▶ **Work item**
Everything from the line holding "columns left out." to the end of the listing below should be copied exactly, line for line, minus the pictures.

▶ **Given material**
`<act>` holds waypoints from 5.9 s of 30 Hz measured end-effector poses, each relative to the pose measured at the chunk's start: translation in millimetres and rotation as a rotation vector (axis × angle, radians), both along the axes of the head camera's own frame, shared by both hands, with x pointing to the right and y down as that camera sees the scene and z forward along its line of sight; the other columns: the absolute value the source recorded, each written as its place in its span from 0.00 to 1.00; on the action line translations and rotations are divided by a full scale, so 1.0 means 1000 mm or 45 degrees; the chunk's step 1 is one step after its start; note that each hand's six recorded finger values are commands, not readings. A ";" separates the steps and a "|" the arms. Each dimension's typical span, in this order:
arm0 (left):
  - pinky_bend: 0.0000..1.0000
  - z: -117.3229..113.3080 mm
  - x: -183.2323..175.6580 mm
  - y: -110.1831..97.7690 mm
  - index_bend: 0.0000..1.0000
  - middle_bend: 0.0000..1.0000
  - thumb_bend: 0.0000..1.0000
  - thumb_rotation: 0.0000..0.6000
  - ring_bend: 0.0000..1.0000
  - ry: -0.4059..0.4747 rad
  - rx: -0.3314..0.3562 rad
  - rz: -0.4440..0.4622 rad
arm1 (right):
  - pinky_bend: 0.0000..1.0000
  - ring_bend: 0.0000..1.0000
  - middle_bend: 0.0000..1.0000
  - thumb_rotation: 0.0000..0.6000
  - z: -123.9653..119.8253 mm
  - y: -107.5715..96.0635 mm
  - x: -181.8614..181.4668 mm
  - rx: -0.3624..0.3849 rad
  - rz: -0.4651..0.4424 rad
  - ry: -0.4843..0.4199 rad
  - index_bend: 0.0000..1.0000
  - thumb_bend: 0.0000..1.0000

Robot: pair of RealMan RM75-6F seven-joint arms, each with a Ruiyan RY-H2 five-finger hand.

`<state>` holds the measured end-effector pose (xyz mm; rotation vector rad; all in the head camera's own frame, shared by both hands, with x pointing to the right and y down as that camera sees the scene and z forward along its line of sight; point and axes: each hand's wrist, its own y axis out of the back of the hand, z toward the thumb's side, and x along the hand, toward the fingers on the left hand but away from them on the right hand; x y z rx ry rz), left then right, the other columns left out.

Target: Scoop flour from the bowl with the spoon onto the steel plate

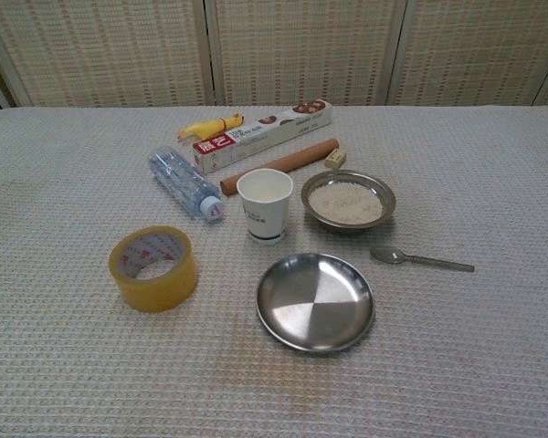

▶ **Answer for this exercise**
`<state>` holds the measured end-effector pose (xyz mm; rotation vector rad; all in the head camera's own frame, shared by both hands, with x pointing to the right and y down as that camera sees the scene and z forward along its line of sight; point and axes: each hand's wrist, its own y axis out of the back of the hand, z toward the thumb's side, and x along the hand, toward the fingers on the left hand but away from them on the right hand; x y z rx ry rz), left then right, the other columns left out.

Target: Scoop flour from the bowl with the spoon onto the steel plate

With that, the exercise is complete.